Robert J. Hansen | OBSERVER Staff Writer

The Oak Park community on July 13 honored the life and work of Callie Carney, the first Black female member of the Sacramento City Council.

Carney, who passed away Nov. 4, served on the City Council for District 5 from 1975-1977.

The event held the day after what would have been her 89th birthday featured live music from United Voices of California, live dancers and an activity area for small children that brought youthful energy to the celebration.

After Carney passed away, District 5 Councilmember Caity Maple wanted to honor her service to the community, said Mary Nance, Carney’s daughter.

Mary Nance, Callie Carney’s daughter, remembers her mother at a trailblazer and family day at McClatchy Park on July 13. Erin Campbell, OBSERVER

Nance said her mother was a champion for Oak Park, fighting to ensure funding and services came to a part of the city often overlooked.

Nance said this will become an annual event honoring Black trailblazers.

“We would like to tell our own stories of the history of Oak Park and if we don’t tell our stories, they’re not going to be told or they’re not going to be told correctly,” Nance told The OBSERVER.

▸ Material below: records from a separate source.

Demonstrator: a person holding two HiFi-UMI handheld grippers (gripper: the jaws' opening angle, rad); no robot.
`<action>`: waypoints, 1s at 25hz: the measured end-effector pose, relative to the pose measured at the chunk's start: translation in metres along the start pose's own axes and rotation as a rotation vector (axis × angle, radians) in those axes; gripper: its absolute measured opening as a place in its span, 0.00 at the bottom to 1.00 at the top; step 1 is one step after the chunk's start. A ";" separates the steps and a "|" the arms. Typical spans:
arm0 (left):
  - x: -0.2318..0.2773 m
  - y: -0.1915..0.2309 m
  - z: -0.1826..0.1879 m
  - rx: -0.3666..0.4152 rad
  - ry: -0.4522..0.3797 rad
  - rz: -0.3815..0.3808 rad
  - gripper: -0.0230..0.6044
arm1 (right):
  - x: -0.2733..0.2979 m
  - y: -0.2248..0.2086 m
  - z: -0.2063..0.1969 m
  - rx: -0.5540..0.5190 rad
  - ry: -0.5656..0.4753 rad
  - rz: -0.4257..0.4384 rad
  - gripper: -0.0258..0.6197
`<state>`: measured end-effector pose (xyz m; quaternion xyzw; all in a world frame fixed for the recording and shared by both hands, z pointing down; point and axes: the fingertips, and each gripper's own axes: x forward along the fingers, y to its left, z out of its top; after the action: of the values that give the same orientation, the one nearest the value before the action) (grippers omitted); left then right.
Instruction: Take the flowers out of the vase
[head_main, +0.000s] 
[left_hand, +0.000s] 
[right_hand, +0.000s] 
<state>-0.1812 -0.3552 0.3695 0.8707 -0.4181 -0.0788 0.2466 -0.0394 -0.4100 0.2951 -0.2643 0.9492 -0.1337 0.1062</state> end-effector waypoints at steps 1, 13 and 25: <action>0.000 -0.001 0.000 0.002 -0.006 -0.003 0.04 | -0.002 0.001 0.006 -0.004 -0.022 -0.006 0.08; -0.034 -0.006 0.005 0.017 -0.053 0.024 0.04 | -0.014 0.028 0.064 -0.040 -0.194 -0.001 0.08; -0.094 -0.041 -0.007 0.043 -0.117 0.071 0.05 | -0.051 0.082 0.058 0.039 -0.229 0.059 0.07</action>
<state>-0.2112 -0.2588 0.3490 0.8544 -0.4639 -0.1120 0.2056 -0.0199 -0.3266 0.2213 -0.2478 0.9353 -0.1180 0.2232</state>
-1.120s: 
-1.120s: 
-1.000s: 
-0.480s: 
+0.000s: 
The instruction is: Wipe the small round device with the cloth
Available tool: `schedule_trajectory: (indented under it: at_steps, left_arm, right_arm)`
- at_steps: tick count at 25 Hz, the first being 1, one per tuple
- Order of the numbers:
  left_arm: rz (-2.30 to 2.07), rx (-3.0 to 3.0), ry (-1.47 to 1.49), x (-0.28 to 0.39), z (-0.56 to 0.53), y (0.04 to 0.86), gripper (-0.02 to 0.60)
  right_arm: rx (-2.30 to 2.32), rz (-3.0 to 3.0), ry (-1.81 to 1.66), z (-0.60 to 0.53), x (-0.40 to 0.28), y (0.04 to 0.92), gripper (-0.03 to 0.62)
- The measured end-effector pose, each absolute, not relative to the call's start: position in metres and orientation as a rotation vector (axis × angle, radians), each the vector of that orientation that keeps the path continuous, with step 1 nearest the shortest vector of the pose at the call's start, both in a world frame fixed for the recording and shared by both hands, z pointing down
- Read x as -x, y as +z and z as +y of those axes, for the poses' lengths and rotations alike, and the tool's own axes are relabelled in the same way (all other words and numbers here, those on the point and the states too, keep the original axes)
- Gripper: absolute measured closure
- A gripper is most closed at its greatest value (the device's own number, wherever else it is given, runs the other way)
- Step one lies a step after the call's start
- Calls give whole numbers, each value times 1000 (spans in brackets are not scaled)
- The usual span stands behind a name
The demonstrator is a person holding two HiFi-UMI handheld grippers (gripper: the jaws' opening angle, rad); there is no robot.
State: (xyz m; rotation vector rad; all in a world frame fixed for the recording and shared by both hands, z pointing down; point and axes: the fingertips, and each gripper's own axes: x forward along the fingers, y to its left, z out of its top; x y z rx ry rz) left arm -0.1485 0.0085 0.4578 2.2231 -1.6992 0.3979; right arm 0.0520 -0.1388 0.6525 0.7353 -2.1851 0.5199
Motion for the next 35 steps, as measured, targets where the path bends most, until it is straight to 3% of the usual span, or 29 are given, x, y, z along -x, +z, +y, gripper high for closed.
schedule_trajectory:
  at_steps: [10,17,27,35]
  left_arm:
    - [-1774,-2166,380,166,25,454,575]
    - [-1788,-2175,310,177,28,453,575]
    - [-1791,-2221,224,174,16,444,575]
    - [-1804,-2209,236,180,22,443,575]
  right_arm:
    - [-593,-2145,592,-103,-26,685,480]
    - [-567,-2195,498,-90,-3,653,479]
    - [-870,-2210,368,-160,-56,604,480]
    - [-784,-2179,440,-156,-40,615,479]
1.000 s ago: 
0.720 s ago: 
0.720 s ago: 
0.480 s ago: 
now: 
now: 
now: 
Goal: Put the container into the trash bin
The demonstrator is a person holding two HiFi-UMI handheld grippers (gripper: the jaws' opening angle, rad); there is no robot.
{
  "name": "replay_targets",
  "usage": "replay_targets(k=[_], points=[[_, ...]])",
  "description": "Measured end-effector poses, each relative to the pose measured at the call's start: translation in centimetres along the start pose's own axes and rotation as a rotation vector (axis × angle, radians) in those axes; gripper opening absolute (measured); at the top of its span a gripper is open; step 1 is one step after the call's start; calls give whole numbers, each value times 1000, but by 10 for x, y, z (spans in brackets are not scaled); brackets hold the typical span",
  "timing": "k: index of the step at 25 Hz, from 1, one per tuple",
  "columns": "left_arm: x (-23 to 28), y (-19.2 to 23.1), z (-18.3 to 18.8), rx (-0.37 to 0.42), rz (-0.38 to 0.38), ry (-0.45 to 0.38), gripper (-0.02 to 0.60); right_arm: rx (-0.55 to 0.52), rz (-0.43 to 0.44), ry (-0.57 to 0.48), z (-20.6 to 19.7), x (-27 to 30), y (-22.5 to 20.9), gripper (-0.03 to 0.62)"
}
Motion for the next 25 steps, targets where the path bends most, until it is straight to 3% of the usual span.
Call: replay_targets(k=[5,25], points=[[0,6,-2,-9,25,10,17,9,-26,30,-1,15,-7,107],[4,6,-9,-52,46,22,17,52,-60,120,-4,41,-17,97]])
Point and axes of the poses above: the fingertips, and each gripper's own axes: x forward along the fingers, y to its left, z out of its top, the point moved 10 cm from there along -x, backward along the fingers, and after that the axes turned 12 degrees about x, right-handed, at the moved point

Local activist and chair of the Sacramento Poor People’s Campaign Faye Wilson Kennedy, who worked on Carney’s campaign, sat in the park listening to gospel music and enjoying the relatively cooler weather.

“She always made sure Oak Park had a voice at the table. She spoke from the heart and she didn’t mind ruffling feathers,” Wilson Kennedy said.

Carney served her community in several capacities. She was executive director of the Women’s Civic Improvement Club from 1981-1996, a charter member of the Sacramento Valley Section of the National Council of Negro Women, and was involved with the Greater Sacramento Urban League and the Sacramento NAACP.

Mayor Darrell Steinberg said he wished he could have served with Carney because everything that he has read and heard of her, is what “we need more of in this community and country.”

“Callie believed in community, she believed in Oak Park, she believed that the job of all of us … is to help uplift people who have been too often left out and left behind,” Steinberg told the crowd of about 50 people.

“It’s on us to remember what others did to pave the way, and that’s Councilmember Carney.”